Author | : R. Loeffel |
Publisher | : Springer |
Total Pages | : 269 |
Release | : 2012-05-29 |
ISBN-10 | : 9781137021830 |
ISBN-13 | : 1137021837 |
Rating | : 4/5 (30 Downloads) |
In the Third Reich, political dissidents were not the only ones liable to be punished for their crimes. Their parents, siblings and relatives also risked reprisals. This concept - known as Sippenhaft – was based in ideas of blood and purity. This definitive study surveys the threats, fears and infliction of this part of the Nazi system of terror.
Author | : Freya Stark |
Publisher | : London, Murray |
Total Pages | : 318 |
Release | : 1945 |
ISBN-10 | : STANFORD:36105119387855 |
ISBN-13 | : |
Rating | : 4/5 (55 Downloads) |
Journalist, traveler, and writer Freya Stark wrote this book "as an armchair journey for the average reader" after discovering that contemporary knowledge of the Arab world in Europe and the United States was out of date.

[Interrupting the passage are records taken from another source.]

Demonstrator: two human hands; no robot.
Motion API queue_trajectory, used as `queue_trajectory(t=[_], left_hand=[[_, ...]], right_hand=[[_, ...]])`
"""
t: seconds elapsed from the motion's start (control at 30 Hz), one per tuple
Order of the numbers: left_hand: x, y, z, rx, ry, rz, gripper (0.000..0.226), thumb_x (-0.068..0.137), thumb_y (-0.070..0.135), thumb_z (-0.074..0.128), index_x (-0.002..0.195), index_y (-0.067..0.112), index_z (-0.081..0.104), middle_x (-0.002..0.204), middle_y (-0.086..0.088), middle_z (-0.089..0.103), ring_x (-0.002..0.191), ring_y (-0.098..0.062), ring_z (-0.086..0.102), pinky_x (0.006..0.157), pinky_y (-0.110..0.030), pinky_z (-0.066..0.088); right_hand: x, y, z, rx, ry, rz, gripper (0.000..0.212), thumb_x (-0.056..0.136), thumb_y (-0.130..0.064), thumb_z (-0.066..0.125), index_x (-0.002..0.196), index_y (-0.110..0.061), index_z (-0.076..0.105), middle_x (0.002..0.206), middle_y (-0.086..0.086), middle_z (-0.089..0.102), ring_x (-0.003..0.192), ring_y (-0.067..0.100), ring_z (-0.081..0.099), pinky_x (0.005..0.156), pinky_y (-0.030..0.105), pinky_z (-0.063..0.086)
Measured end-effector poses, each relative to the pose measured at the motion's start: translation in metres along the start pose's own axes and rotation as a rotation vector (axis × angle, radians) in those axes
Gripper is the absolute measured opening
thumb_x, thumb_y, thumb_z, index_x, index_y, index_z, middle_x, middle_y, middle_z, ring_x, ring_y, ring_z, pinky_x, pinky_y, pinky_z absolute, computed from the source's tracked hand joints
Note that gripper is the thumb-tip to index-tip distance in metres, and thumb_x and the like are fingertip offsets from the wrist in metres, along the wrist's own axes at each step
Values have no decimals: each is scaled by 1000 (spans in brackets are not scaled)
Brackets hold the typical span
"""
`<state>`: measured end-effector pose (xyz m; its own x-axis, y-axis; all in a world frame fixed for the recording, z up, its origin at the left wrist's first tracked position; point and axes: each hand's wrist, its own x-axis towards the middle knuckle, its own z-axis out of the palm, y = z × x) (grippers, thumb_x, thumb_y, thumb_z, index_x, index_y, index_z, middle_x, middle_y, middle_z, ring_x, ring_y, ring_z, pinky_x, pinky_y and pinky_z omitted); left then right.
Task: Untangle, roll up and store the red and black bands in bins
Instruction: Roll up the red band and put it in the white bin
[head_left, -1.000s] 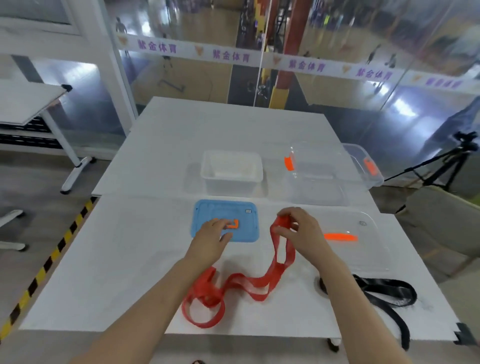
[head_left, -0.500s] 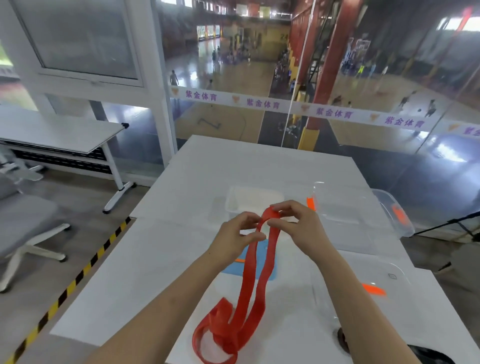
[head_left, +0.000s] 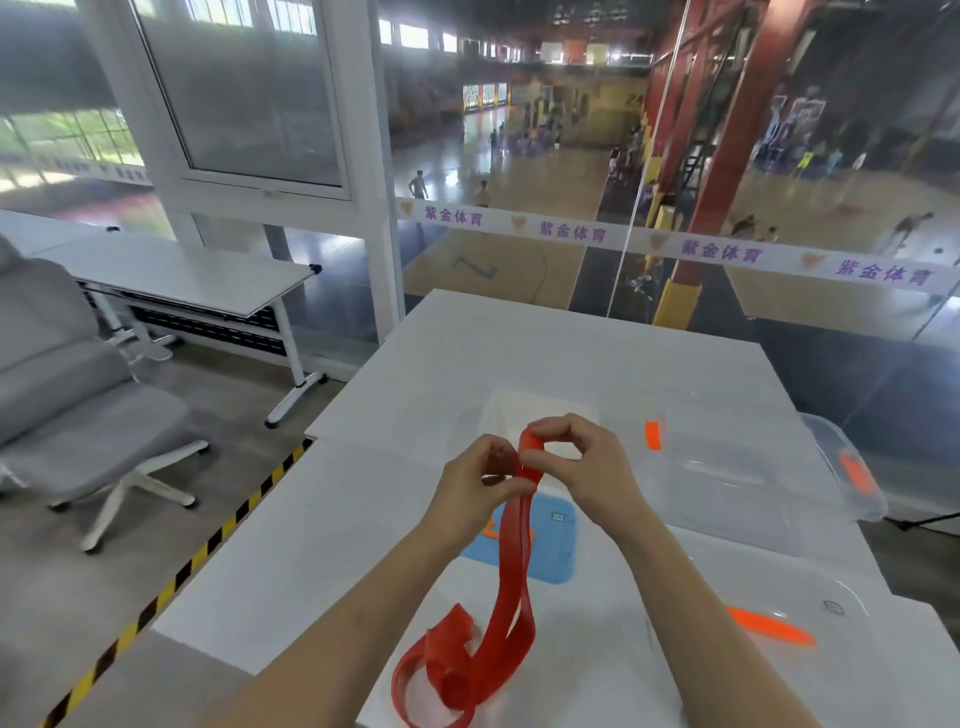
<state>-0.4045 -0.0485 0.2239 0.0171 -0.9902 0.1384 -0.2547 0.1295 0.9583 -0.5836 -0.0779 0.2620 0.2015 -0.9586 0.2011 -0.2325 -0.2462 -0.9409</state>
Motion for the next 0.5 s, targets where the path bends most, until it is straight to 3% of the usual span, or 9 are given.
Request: queue_trajectory(t=[0.2,0.33,0.5], left_hand=[[-8,2,9,-3,6,-59,32,82,13,85,101,23,63,97,6,76,97,-15,76,93,-35,62],[-7,5,11,-12,32,-61,32,83,14,86,103,21,62,97,11,77,97,-7,75,92,-27,60],[1,2,-2,-69,34,-106,36,81,24,88,102,18,59,98,4,80,95,-16,77,94,-44,62]], right_hand=[[-5,2,2,15,-16,-6,20,81,-17,91,96,-24,79,105,-12,79,107,4,73,91,18,53],[-5,1,2,71,-16,-3,19,84,-15,88,99,-22,79,105,-9,80,108,6,74,99,28,56],[-6,15,2,248,91,69,11,95,-11,77,105,-12,73,110,4,79,106,22,77,96,41,64]])
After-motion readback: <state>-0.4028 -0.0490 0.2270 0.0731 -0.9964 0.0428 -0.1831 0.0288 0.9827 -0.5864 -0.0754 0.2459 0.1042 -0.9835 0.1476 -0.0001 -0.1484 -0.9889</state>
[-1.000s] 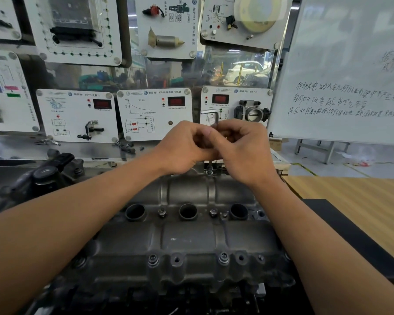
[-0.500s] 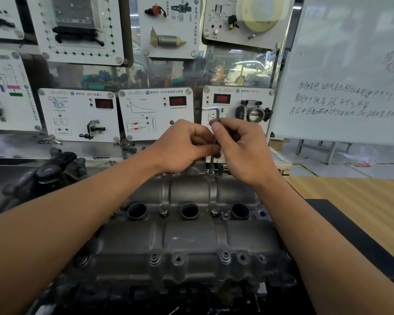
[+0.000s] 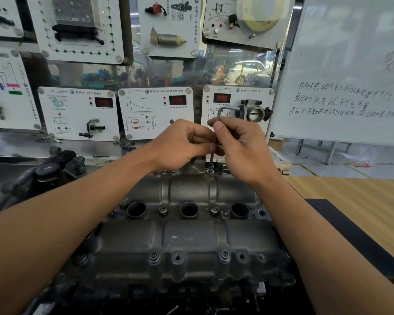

She gives an introductory history and political analysis of the region in the introduction, especially with respect to World War II, foreign presence in the region, and the region's future place in the world. This book, based on the author's travels, focuses particularly upon the Arabian Peninsula (specifically Aden in Yemen, where she was stationed by the British government as a diplomat), Egypt, Palestine, Syria, Jordan, and Iraq. Stark does not attempt to keep the narrative falsely impersonal; her status as a foreign woman traveling by herself was wildly uncommon, and the way her informants responded to her reflects that fact.